The differences between a dismissal and transfer could have significant consequences. A dismissal could end an action if the statute of limitations had already run, but it could also give a plaintiff an opportunity to add a non-diverse party in an effort to prevent removal after refiling in state court. Under a motion to transfer under Section 1404(a), it was also possible that a plaintiff whose claims were time-barred in the designated forum could sue in a state with a longer statute of limitations and have that limitations period applied following transfer to the designated forum.23

The Atlantic Marine Decision

The decision of the Fifth Circuit in In re Atlantic Marine Construction Co., Inc.24 illustrated the confused state of federal law on forum-selection clauses. In that action, J-Crew Management, Inc. sued Atlantic Marine Construction Co., Inc. in a Texas federal court despite a forum-selection clause that required litigation in Virginia.25 Atlantic Marine moved to dismiss under Rule 12(b)(3) and Section 1406 or, alternatively, to transfer the action to a Virginia federal court under Section 1404(a). The district court denied the motion, holding that Section 1404(a) was the correct mechanism for enforcing the clause but that Atlantic Marine had failed to show that interests weighed in favor of transfer.26 In denying Atlantic Marine's mandamus petition, the Fifth Circuit adopted the minority approach and held that a clause that designates a federal forum cannot be enforced under Rule 12(b)(3) or Section 1406 if venue is correct under the relevant venue statute.27 The Fifth Circuit maintained that a Rule 12(b)(3) dismissal remained the correct mechanism for enforcing a clause that designates a state, foreign or arbitral forum because there is no procedural mechanism for a federal court to transfer to a non-federal forum.28 The court cited no textual basis for treating federal forum-selection clauses differently from non-federal clauses.

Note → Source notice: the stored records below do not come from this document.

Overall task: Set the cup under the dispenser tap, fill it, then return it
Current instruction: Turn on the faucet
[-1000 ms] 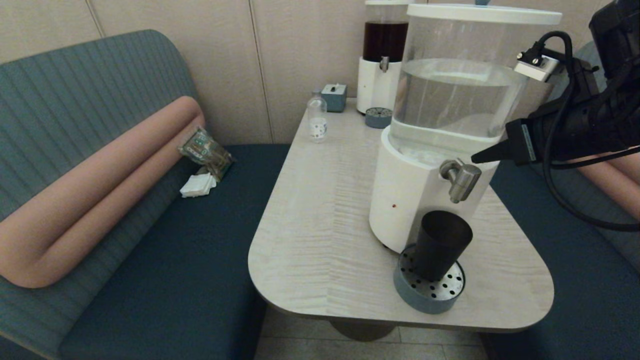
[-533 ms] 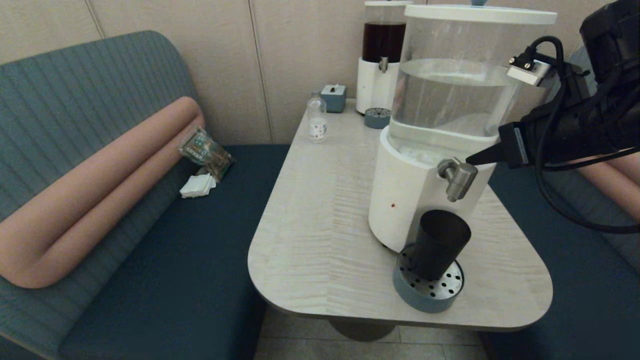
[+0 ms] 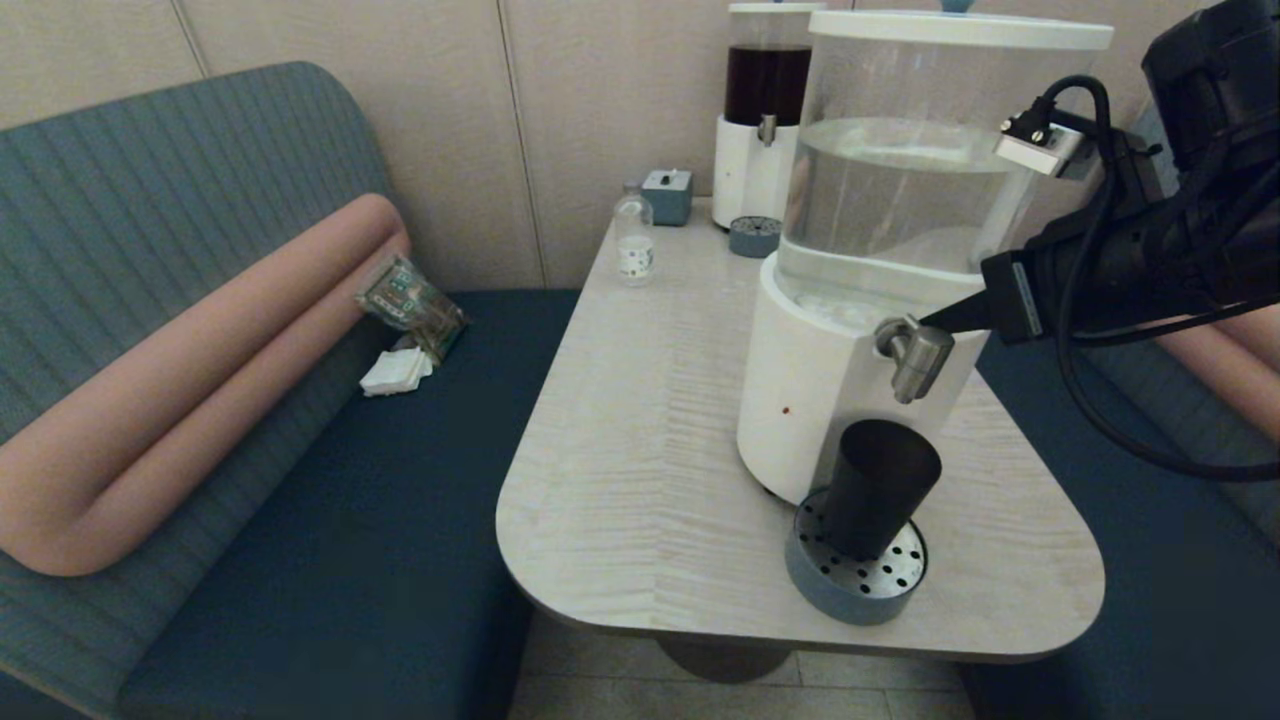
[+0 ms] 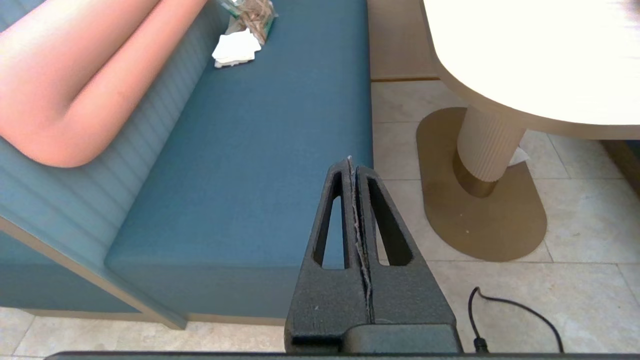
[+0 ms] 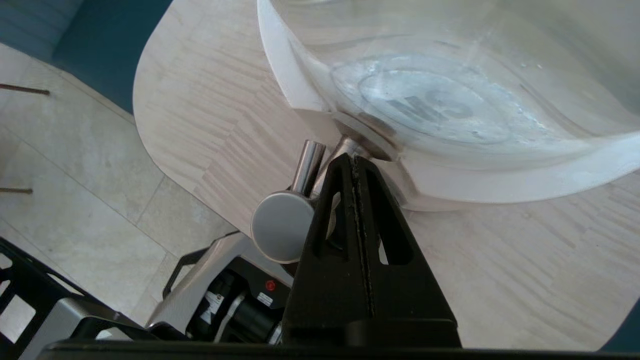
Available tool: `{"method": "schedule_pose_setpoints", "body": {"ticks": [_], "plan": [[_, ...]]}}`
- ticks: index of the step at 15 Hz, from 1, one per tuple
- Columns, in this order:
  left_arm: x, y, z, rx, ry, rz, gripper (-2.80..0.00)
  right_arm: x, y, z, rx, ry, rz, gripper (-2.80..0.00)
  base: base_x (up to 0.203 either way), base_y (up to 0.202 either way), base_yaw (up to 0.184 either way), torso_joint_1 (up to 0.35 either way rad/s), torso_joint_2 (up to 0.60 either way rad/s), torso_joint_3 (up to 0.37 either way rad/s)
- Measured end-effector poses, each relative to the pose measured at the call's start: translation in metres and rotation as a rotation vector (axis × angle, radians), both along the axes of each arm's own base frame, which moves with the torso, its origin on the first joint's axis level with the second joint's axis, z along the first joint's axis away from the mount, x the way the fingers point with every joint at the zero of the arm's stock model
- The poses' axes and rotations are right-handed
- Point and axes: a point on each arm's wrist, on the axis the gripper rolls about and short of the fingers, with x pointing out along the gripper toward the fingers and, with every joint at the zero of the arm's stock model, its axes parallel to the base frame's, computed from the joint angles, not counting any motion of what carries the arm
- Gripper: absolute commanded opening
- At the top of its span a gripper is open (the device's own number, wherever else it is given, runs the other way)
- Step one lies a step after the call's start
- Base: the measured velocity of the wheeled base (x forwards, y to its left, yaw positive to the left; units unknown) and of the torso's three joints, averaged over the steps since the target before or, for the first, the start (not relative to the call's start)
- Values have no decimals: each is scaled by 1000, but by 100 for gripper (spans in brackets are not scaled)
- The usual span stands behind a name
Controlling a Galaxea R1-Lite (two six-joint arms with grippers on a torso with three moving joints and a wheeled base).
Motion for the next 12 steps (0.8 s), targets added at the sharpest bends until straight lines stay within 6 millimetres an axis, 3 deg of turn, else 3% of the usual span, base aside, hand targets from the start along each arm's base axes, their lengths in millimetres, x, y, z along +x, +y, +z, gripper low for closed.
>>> {"method": "schedule_pose_setpoints", "body": {"ticks": [12], "plan": [[0,0,0,0,0,0,-280,-3,13,2,6,-32,54,-280,0,0,0,0,0,0]]}}
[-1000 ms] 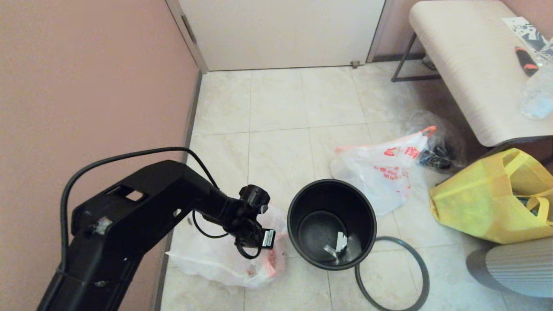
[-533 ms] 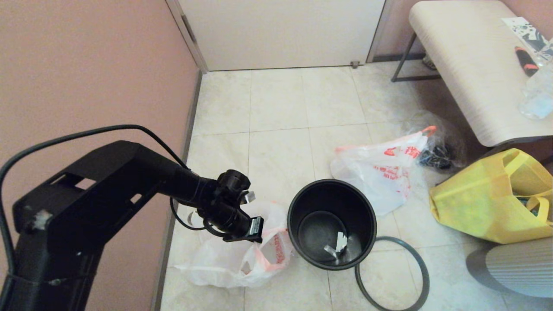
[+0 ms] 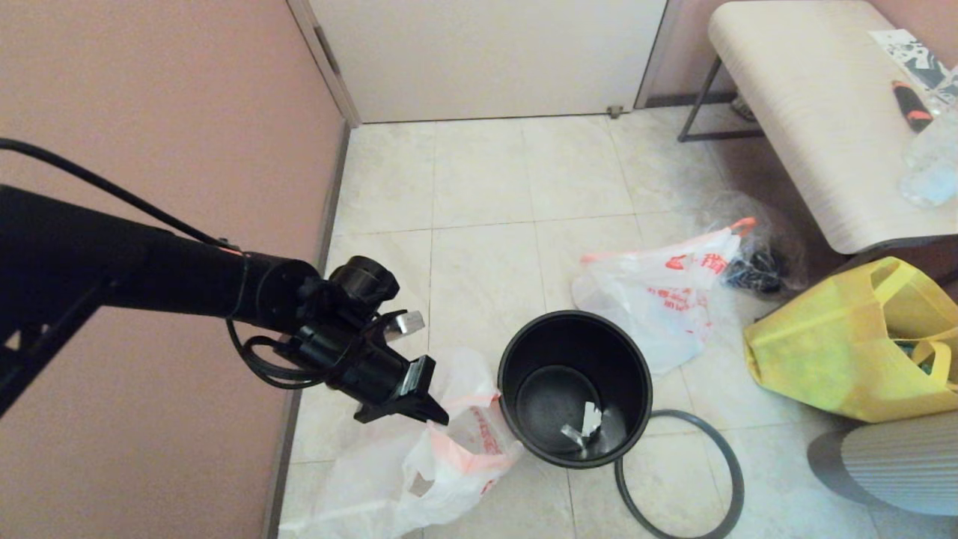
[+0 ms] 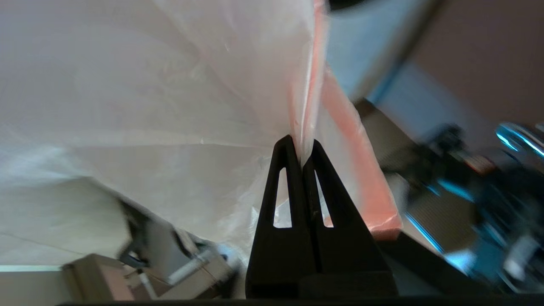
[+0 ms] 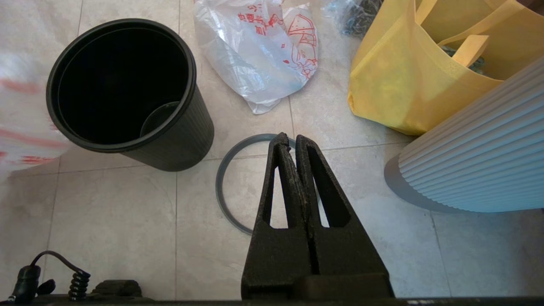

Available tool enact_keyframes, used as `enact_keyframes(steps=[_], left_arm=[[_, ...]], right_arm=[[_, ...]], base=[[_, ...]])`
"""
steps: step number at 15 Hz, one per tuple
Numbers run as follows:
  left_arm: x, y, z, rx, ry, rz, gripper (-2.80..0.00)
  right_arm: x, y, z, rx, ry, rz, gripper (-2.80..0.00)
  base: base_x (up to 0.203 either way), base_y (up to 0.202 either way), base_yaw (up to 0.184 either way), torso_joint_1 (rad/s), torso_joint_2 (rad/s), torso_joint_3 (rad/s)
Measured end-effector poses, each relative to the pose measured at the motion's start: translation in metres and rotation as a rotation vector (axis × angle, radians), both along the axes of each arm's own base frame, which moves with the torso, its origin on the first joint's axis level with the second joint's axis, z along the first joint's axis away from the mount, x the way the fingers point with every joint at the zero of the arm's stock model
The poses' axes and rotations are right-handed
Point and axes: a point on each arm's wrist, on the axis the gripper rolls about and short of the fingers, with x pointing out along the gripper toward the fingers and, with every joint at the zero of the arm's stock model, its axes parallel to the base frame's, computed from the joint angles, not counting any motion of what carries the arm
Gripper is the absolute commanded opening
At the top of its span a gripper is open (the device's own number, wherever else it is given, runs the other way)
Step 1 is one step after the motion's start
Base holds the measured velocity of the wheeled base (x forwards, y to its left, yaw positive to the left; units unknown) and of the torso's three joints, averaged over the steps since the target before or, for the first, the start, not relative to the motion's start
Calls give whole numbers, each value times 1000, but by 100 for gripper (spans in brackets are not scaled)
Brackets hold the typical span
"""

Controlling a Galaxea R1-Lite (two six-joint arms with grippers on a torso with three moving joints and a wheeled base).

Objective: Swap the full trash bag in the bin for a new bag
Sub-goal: Put the new garbage bag on the trash can

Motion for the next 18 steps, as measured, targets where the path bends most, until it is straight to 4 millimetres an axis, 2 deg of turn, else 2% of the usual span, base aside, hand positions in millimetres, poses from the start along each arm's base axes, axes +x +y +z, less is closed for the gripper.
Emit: enact_keyframes(steps=[4,8,11,14,18], left_arm=[[-41,-3,45,-63,-10,-59,-280],[-90,-24,97,-151,-90,-143,-280],[-114,-37,137,-242,-177,-199,-280],[-124,-51,159,-301,-232,-256,-280],[-122,-70,179,-354,-311,-319,-280]], right_arm=[[0,0,0,0,0,0,-280],[0,0,0,-1,0,0,-280],[0,0,0,-1,0,0,-280],[0,0,0,-1,0,0,-280],[0,0,0,0,0,0,-280]], base=[[0,0,0,0,0,0],[0,0,0,0,0,0],[0,0,0,0,0,0],[0,0,0,0,0,0],[0,0,0,0,0,0]])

The Fifth Circuit then held that the district court did not clearly abuse its discretion by placing the burden on the party seeking enforcement of the forum-selection clause and by treating the inconvenience of the plaintiff as a relevant consideration.29 The Supreme Court granted certiorari.

The Supreme Court significantly clarified the law regarding enforcement of forum-selection clauses while adhering to the text of the relevant procedural rules...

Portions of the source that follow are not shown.